In leptomeningeal disease, cancer cells from other body organs metastasize to cerebrospinal fluid or CSF contained within leptomeninges - thin tissue layers surrounding the brain.

The intracerebroventricular injection facilitates direct drug administration in CSF, evading the blood-brain barrier.

To begin, prep an anesthetized mouse in the prone position.

Incise the head to reveal the skull. Locate the bregma - the junction point of coronal and sagittal sutures.

Using a microdrill, drill a hole in the skull at an appropriate distance from the bregma to access the outermost meningeal layer of dense connective tissue - the dura mater.

Then, gently insert the ommaya - a small injection port - into the hole.

Once done, suture the surrounding skin and allow the ommaya to affix for an optimum duration.

Next, connect the syringe filled with the desired drug suspension to the ommaya.

After setting a suitable flow rate, inject the drug suspension into the dura mater.

The ommaya provides a sterile pathway for direct drug delivery into the CSF in the cerebral ventricles of the brain.

Now, detach the syringe and leave the ommaya intact in the skull for subsequent dosage.

Allow the mouse to recover.

Over time, the drug molecules migrate towards the cancer site and prevent the growth and proliferation of cancer cells.

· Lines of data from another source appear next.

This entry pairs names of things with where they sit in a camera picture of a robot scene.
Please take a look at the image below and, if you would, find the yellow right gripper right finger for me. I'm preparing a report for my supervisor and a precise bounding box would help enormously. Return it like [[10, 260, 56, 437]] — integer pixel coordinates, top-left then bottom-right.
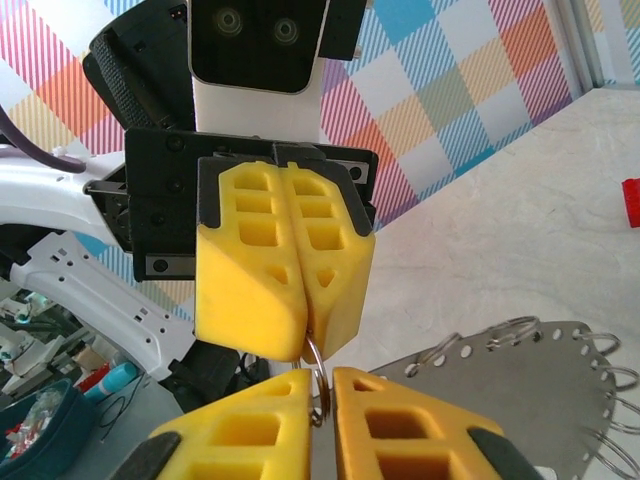
[[332, 366, 545, 480]]

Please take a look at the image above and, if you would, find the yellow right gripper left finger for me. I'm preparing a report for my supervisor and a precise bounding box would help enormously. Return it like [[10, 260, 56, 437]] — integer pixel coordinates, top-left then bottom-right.
[[117, 368, 315, 480]]

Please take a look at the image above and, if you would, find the silver split ring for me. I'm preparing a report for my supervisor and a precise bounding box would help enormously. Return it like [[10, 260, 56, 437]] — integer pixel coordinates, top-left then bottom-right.
[[301, 333, 332, 429]]

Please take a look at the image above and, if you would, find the teal white marker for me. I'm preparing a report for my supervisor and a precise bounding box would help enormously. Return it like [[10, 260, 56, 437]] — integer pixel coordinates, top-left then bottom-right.
[[82, 362, 139, 401]]

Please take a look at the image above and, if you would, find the teal storage bin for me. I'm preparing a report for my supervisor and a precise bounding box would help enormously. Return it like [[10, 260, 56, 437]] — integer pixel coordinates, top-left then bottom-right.
[[0, 377, 99, 480]]

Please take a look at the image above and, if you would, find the red block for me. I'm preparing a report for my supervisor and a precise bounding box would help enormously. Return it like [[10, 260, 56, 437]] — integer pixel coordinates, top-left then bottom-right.
[[621, 177, 640, 229]]

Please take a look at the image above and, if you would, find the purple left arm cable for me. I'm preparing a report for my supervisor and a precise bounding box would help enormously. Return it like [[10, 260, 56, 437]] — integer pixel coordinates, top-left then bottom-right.
[[0, 104, 86, 174]]

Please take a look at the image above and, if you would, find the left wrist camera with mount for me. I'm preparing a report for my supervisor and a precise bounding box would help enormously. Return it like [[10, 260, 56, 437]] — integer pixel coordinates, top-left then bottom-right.
[[187, 0, 327, 146]]

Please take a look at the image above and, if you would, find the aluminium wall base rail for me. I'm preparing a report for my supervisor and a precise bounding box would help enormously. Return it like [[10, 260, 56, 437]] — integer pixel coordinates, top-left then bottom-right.
[[592, 78, 640, 93]]

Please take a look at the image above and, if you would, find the aluminium corner post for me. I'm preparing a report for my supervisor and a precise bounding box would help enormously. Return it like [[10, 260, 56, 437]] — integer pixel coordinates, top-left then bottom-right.
[[567, 0, 604, 99]]

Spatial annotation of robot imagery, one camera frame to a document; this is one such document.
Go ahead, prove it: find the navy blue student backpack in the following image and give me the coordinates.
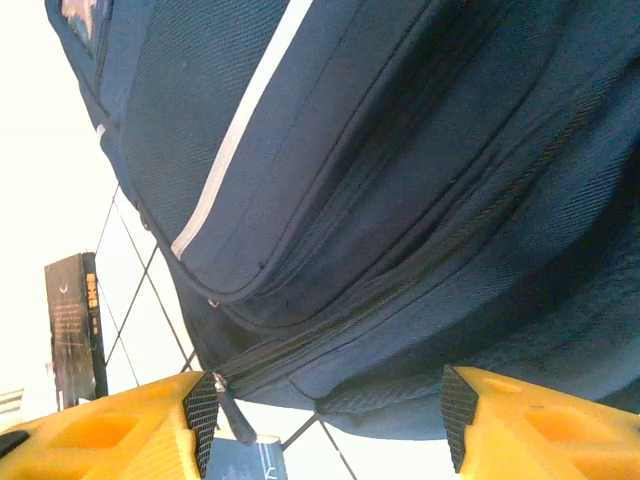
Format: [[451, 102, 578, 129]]
[[44, 0, 640, 441]]

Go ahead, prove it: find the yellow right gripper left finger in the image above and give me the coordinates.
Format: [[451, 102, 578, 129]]
[[0, 370, 221, 480]]

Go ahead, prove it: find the navy thread-bound book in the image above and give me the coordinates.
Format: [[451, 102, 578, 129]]
[[204, 433, 289, 480]]

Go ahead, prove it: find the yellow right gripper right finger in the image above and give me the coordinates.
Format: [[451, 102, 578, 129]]
[[439, 364, 640, 480]]

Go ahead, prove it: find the black paperback book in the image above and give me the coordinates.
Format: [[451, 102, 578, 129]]
[[43, 252, 110, 409]]

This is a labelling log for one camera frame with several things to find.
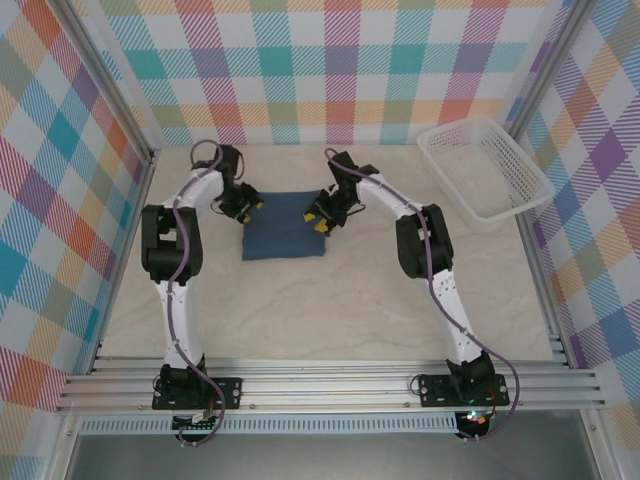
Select blue t-shirt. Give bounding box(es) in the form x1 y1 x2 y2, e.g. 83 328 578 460
241 189 330 262

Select white plastic mesh basket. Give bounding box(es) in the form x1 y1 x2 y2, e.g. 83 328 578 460
417 116 556 233

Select grey metal shelf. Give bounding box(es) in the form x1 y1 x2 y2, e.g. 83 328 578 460
64 430 601 480

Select aluminium mounting rail beam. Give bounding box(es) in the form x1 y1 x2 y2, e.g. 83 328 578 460
54 357 606 414

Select aluminium frame post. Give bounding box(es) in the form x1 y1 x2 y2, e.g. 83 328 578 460
497 0 594 159
49 0 161 166

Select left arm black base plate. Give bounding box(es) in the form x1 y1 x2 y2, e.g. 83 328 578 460
151 375 244 412

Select thin black wire loop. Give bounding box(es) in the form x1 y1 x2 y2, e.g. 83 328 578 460
409 368 451 397

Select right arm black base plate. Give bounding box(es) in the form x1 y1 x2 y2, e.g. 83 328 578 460
417 373 511 409

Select white slotted cable duct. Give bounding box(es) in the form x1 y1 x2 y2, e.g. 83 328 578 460
79 412 461 435

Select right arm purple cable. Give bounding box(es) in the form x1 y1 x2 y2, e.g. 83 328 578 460
323 147 521 444

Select aluminium frame leg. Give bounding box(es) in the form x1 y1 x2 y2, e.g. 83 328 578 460
42 414 84 480
579 409 619 480

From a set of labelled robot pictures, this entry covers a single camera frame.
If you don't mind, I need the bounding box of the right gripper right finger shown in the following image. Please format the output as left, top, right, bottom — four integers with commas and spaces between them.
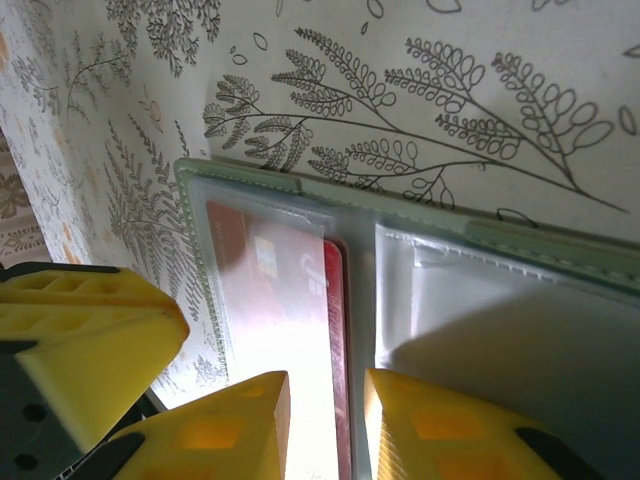
363, 367, 607, 480

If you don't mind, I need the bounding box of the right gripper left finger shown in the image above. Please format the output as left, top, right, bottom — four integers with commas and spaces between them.
106, 369, 292, 480

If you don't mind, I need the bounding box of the pale green card holder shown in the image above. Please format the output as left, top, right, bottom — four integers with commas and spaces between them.
173, 156, 640, 480

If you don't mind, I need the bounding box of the red credit card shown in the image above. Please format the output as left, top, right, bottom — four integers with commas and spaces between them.
205, 198, 350, 480

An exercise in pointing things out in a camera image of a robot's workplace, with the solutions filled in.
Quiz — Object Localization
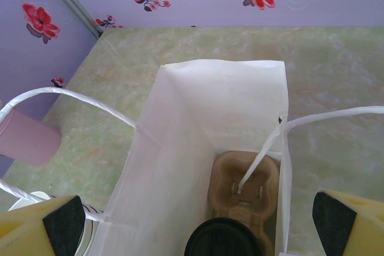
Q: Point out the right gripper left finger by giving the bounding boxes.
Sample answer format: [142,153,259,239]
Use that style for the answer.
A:
[0,195,88,256]

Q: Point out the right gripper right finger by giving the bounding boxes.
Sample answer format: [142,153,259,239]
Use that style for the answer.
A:
[311,189,384,256]

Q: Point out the brown pulp cup carrier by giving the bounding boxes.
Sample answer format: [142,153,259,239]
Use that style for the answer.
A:
[206,150,281,256]

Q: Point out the white paper takeout bag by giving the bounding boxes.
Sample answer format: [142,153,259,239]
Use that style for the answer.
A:
[0,59,384,256]

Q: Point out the stack of paper cups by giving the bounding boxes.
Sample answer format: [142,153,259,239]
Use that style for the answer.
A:
[7,191,101,256]

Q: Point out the pink straw holder cup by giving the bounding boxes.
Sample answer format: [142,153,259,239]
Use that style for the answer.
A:
[0,109,62,167]

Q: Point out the aluminium left corner post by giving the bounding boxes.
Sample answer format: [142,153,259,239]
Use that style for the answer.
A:
[32,0,104,40]

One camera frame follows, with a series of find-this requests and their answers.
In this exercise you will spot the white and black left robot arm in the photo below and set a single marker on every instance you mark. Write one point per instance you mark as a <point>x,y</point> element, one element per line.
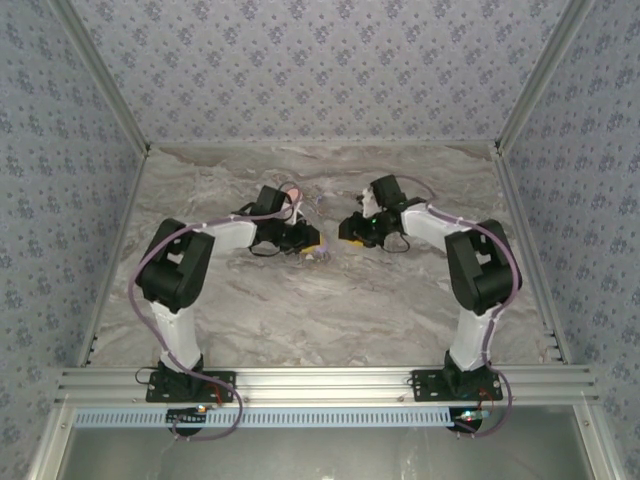
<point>175,330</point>

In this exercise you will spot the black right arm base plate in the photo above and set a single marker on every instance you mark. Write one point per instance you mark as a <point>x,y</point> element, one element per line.
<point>427,387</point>

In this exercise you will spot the black controller board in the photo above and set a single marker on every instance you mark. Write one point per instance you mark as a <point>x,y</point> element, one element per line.
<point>186,419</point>
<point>467,422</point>

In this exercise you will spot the grey metal lower panel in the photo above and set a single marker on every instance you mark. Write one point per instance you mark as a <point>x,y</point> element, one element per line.
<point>325,455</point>

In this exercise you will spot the aluminium frame post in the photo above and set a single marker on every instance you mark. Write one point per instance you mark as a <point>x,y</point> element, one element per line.
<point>542,75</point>
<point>102,75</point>

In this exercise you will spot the aluminium mounting rail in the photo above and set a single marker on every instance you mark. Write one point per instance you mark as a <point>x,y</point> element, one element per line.
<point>325,385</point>

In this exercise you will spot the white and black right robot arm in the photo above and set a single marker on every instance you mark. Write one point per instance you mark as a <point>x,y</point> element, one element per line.
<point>472,340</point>

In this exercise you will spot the aluminium table side rail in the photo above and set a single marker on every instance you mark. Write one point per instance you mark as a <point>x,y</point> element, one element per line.
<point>127,200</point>
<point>511,195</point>

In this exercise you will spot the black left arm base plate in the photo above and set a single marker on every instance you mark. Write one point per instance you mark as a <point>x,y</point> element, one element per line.
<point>220,387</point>

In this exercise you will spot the aluminium lower strut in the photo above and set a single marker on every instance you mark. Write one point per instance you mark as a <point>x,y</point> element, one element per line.
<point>593,442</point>
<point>51,442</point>

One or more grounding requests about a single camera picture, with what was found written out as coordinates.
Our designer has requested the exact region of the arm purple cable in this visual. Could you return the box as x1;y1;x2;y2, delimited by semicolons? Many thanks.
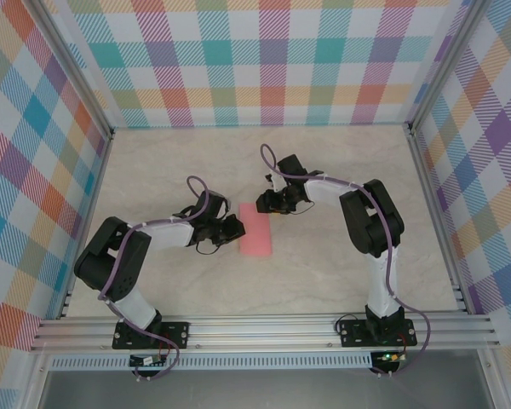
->
260;143;432;379
98;176;212;381

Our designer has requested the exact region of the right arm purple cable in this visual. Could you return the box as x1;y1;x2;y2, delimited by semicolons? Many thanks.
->
260;143;432;379

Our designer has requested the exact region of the perforated metal cable tray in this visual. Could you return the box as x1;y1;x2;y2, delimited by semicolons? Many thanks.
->
49;352;374;371

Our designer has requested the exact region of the grey metal panel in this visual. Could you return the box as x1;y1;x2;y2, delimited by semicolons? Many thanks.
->
37;369;493;409

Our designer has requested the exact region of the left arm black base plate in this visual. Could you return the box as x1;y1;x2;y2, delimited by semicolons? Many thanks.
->
112;321;191;351

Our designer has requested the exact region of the pink paper sheet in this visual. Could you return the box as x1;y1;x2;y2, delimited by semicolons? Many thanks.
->
238;202;274;257

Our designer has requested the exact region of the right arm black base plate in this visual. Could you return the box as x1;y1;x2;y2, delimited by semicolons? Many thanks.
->
338;319;418;349

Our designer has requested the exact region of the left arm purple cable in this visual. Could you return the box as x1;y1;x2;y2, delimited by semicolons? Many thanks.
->
98;176;212;381

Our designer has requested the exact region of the aluminium frame post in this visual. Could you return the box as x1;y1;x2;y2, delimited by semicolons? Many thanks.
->
27;0;116;141
406;0;489;135

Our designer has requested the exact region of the aluminium side rail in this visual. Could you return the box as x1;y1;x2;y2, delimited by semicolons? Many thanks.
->
58;130;116;320
406;123;470;315

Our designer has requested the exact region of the aluminium mounting rail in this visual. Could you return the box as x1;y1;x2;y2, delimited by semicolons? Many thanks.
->
29;314;502;353

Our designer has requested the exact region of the small circuit board green light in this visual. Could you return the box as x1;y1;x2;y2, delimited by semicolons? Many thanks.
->
376;351;409;364

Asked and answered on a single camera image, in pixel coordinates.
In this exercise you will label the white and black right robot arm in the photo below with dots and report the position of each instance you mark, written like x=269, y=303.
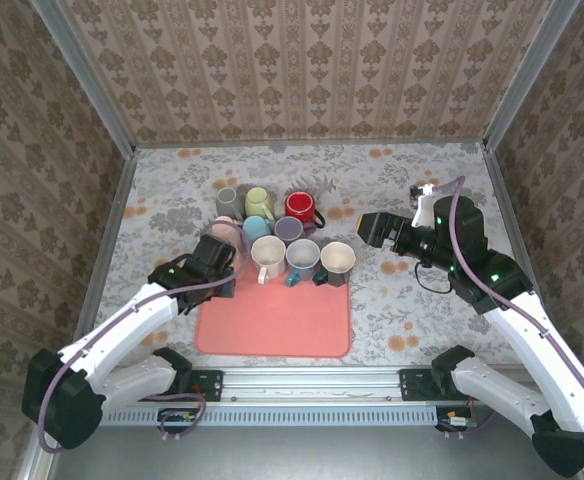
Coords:
x=532, y=335

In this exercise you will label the floral tablecloth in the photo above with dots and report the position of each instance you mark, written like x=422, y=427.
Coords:
x=372, y=170

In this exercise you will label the teal mug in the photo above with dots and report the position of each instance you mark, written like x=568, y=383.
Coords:
x=302, y=255

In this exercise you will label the dark charcoal mug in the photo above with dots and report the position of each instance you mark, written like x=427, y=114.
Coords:
x=338, y=257

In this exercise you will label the aluminium frame post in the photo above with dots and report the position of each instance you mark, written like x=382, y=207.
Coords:
x=92, y=85
x=527, y=75

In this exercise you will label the aluminium side rail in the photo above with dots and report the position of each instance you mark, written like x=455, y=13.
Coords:
x=106, y=250
x=497, y=175

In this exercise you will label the pale pink mug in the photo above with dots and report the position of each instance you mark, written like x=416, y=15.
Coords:
x=228, y=230

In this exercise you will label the cream white mug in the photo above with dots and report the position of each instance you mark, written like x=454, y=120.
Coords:
x=268, y=252

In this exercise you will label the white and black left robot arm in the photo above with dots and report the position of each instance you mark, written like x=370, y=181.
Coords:
x=122, y=325

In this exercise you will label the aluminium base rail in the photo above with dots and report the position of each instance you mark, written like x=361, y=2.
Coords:
x=312, y=385

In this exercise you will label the purple mug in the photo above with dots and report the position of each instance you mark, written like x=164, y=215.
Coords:
x=289, y=229

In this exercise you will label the small circuit board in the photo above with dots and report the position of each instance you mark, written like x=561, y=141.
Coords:
x=454, y=421
x=177, y=417

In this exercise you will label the grey mug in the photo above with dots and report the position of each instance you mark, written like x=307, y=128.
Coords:
x=227, y=200

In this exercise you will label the red mug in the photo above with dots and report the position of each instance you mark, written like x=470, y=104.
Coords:
x=299, y=205

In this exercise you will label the salmon pink rubber mat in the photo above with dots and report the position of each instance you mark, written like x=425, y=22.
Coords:
x=272, y=325

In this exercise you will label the yellow-green mug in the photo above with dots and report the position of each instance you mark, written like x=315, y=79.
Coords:
x=259, y=202

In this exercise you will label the light blue mug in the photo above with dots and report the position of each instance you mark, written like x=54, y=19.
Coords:
x=257, y=227

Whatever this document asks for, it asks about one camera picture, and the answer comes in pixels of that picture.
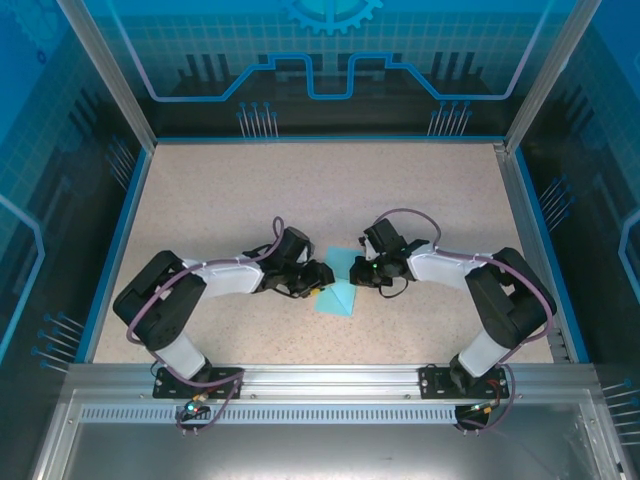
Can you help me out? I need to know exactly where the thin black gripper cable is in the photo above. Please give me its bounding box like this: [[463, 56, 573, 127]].
[[378, 277, 409, 300]]

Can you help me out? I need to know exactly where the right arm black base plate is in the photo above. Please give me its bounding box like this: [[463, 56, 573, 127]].
[[418, 364, 516, 400]]

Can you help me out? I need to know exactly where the right aluminium frame post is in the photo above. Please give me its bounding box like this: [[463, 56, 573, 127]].
[[504, 0, 604, 154]]

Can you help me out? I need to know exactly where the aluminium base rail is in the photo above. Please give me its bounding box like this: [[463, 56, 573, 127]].
[[64, 363, 601, 397]]

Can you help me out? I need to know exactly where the right cable connector green light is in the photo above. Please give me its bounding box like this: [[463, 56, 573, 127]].
[[467, 399, 504, 416]]

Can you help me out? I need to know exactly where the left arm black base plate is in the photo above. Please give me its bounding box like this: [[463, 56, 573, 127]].
[[152, 366, 246, 400]]

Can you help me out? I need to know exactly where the slotted aluminium cable duct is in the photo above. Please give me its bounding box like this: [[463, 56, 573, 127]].
[[79, 405, 459, 422]]

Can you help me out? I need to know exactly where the blue printed right side panel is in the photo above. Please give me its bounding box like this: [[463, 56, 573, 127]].
[[519, 0, 640, 451]]

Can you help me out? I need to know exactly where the light blue paper sheet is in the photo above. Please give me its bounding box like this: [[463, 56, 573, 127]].
[[313, 246, 360, 318]]

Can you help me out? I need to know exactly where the sheet metal tray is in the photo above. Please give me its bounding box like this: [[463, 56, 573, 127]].
[[29, 389, 640, 480]]

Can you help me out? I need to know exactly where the blue printed panel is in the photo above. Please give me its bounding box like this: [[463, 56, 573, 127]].
[[0, 0, 146, 480], [519, 0, 640, 451], [84, 0, 556, 139]]

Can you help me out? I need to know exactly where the left aluminium frame post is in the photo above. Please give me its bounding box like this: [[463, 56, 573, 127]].
[[57, 0, 159, 149]]

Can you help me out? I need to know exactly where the blue printed rear panel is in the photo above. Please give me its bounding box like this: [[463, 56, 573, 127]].
[[84, 0, 556, 139]]

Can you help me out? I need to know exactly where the blue printed left side panel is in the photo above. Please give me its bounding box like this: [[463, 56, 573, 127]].
[[0, 0, 146, 480]]

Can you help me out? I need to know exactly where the blue table edge strip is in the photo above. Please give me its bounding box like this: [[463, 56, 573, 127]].
[[82, 134, 591, 364]]

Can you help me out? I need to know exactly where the aluminium frame post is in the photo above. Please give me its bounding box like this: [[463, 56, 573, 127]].
[[57, 0, 159, 149], [504, 0, 604, 154]]

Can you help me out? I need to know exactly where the aluminium side rail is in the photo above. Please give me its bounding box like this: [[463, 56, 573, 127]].
[[492, 142, 571, 364]]

Assemble the Murine Ommaya injection device using a 25G miniature injection port and a 1-millimeter spacer disc.

Use a cyanoacrylate sterile adhesive to ensure the penetration of approximately 2.5 millimeters of the metal cannula into the right cerebral hemisphere and prepare the skin according to sterile technique.

Make a small skin incision, followed by blunt dissection of the underlying subcutaneous tissues to expose the skull. Dry the skull using hydrogen peroxide-soaked cotton-tipped applicator sticks.

Drill a 0.9-millimeter burr hole in the skull, 0.5 millimeters posterior and 1.1 millimeters lateral of the bregma, to expose the dura mater.

Move the microdrill aside and gently score the bone immediately surrounding the burr hole. Affix an injection port to the skull using a cyanoacrylate sterile adhesive and insert it to a depth of approximately 2.5 millimeters.

Suture the incision using 4-0 non-absorbable nylon sutures in an interrupted stitch pattern or purse string suture. House post-surgery mice in individual cages for recovery.

To dose the mouse, access the Murine Ommaya using a port injection adapter and a Hamilton syringe. Using forceps, hold the top of the miniature injection port and gently insert the port injector adapter fully into the port's septum.

Once the injection is made, detach the Murine Ommaya from the port injection adapter with forceps.